Cursor.description reports TIMESTAMP_NTZ columns as 'timestamp' — the _NTZ distinction is lost on the SELECT path
Summary
For any SELECT-style query, cursor.description returns the same type_code ('timestamp') for columns/expressions of Spark type TIMESTAMP and Spark type TIMESTAMP_NTZ. The _NTZ distinction is erased before it reaches the DB-API caller, so downstream code that relies on cursor.description to decide whether a column is timezone-aware cannot tell the two apart.
This is the cursor-description analog of the SQLAlchemy reflection bug fixed in #295 / #296. That fix landed only on the DESCRIBE-driven reflection path; the SELECT path was not touched.
It is also structurally identical to the still-open #336 ("Cursor().description reports NULL (VOID) and INTERVAL fields as 'string'") — same root cause, different victim type.
Reproduction
from databricks import sql
with sql.connect(
server_hostname=...,
http_path=...,
access_token=...,
) as conn:
with conn.cursor() as cur:
cur.execute(
"SELECT "
" CAST('2024-10-07 12:00:00' AS TIMESTAMP) AS tz_aware, "
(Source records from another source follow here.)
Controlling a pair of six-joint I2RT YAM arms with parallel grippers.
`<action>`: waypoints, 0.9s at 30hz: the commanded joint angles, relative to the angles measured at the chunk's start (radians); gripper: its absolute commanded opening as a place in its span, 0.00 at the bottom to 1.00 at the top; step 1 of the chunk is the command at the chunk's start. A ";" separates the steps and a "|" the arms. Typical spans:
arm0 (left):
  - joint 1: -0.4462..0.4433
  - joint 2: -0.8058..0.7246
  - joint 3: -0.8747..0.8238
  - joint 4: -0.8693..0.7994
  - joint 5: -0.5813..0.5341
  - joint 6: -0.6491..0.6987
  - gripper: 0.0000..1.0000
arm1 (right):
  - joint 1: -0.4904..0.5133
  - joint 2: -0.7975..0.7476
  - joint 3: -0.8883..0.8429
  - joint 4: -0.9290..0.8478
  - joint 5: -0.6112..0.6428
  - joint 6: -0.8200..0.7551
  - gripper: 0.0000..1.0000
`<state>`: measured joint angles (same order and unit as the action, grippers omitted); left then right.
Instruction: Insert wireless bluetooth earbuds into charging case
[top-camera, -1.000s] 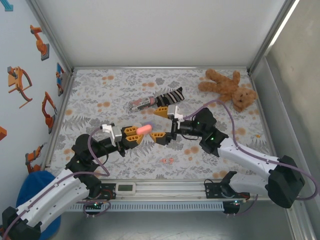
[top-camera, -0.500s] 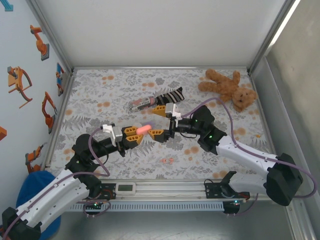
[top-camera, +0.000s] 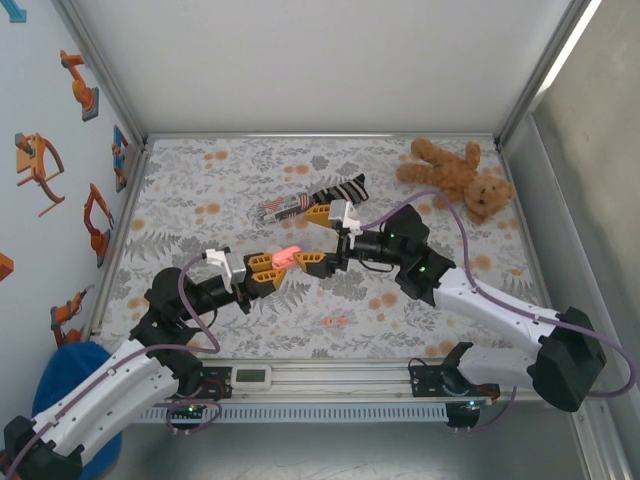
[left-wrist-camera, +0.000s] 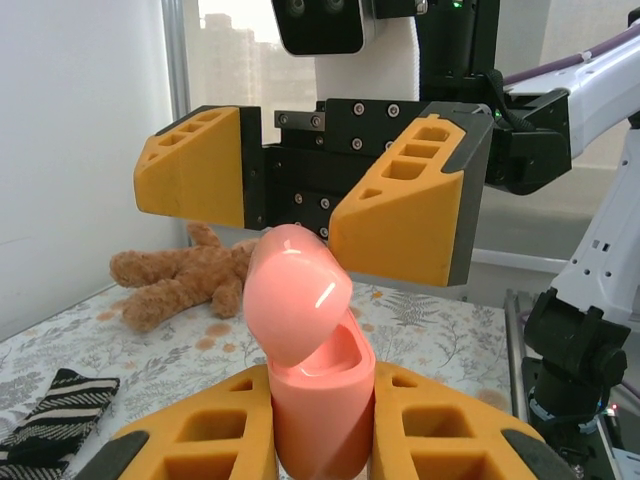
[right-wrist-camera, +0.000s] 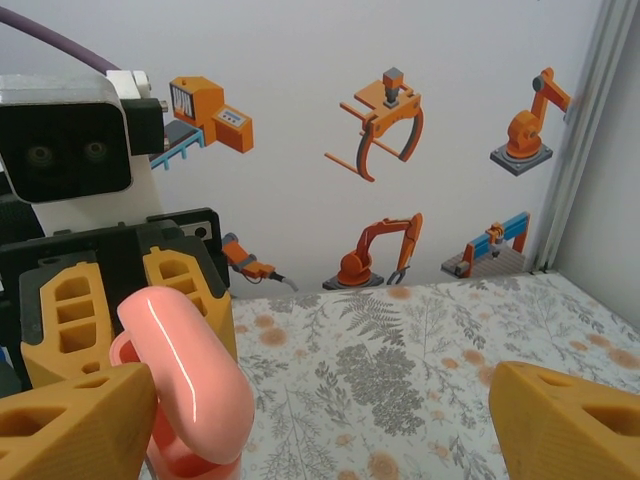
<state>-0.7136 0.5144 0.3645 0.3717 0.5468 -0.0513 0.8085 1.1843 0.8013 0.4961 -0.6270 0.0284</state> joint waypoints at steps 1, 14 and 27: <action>-0.002 -0.019 0.031 0.008 0.028 0.023 0.00 | 0.003 -0.002 0.046 -0.020 0.039 -0.023 0.85; -0.001 -0.062 0.025 -0.091 -0.012 0.031 0.00 | 0.002 -0.058 0.081 -0.129 0.087 -0.018 0.85; -0.001 -0.205 -0.002 -0.234 -0.068 0.023 0.00 | -0.002 -0.141 0.130 -0.567 0.368 0.166 0.84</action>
<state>-0.7139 0.3344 0.3641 0.1753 0.4919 -0.0399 0.8085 1.0607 0.8841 0.0818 -0.3470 0.1139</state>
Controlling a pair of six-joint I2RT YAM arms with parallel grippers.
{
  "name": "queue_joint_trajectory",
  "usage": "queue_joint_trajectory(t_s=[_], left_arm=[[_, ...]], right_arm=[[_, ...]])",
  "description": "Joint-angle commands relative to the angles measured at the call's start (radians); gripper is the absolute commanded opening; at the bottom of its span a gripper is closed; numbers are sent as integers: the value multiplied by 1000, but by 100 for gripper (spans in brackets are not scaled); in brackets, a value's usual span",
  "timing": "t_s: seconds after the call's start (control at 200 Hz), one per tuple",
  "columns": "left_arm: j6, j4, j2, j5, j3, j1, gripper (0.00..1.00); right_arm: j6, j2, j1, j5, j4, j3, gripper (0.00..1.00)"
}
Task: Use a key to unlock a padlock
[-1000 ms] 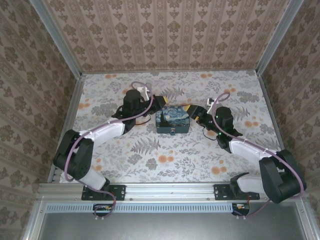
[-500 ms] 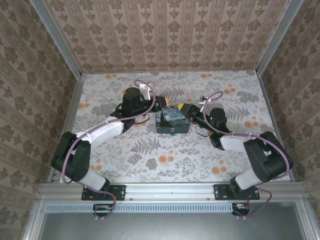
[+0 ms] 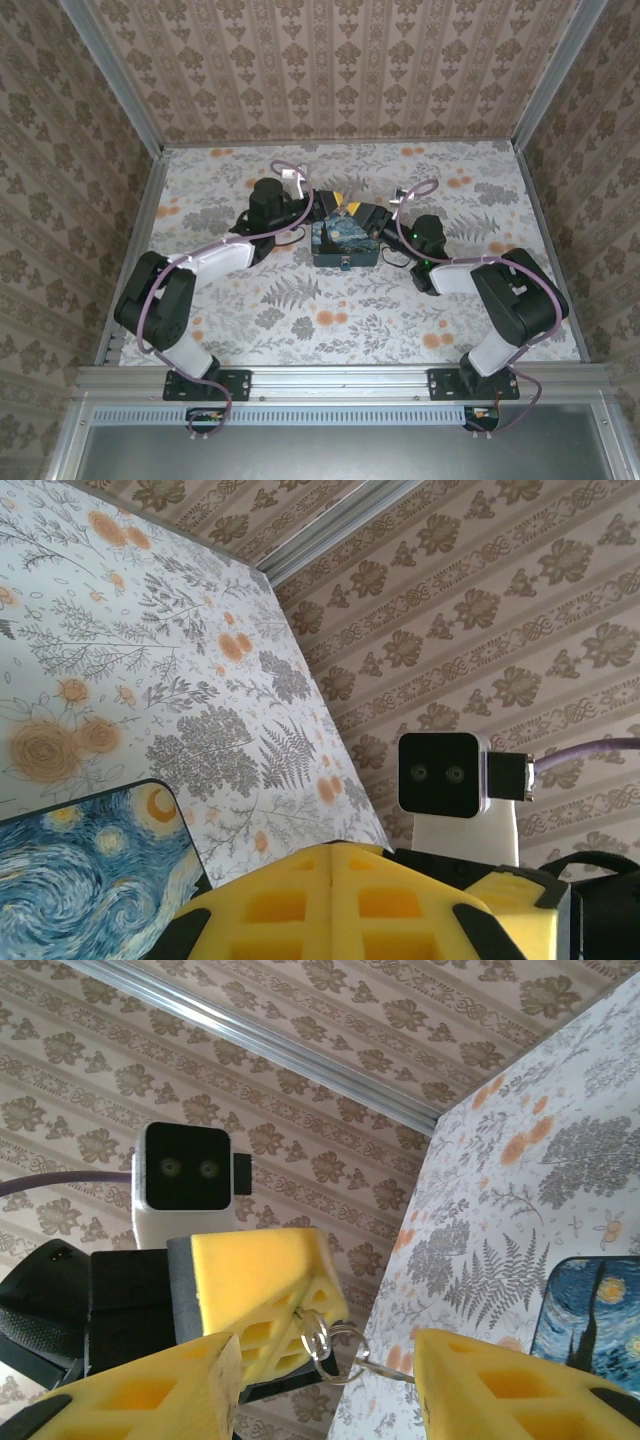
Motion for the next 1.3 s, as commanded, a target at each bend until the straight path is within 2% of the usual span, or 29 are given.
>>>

" CAST('2024-10-07 12:00:00' AS TIMESTAMP_NTZ) AS tz_naive"
)
for col in cur.description:
print(col[0], "->", col[1])
Observed output (against a Databricks SQL Warehouse, connector 4.2.6):
tz_aware -> timestamp
tz_naive -> timestamp
The same collapse happens for SELECT <ntz_column> FROM <table> where the underlying column is genuinely TIMESTAMP_NTZ (verified via DESCRIBE), and for explicit CAST(... AS TIMESTAMP_NTZ) over any expression.
The repo's own unit-test fixture pins this behavior:
tests/unit/test_util.py
("timestamp_column", "timestamp", None, None, None, None, None),
("timestamp_ntz_column", "timestamp", None, None, None, None, None),
Expected
cursor.description[i][1] should be 'timestamp_ntz' for genuine TIMESTAMP_NTZ columns/expressions, and 'timestamp' for TIMESTAMP. This matches the string returned by DESCRIBE on the same column and the type names already used by the SQLAlchemy dialect's reflection map (where "timestamp_ntz" is a valid key — see databricks-sqlalchemy/src/databricks/sqlalchemy/_parse.py).
Root cause
In src/databricks/sql/backend/thrift_backend.py, _col_to_description derives the type_code from the Thrift TTypeId enum name:
# thrift_backend.py, _col_to_description
name = ttypes.TTypeId._VALUES_TO_NAMES[type_entry.primitiveEntry.type]
# Drop _TYPE suffix
cleaned_type = (name[:-5] if name.endswith("_TYPE") else name).lower()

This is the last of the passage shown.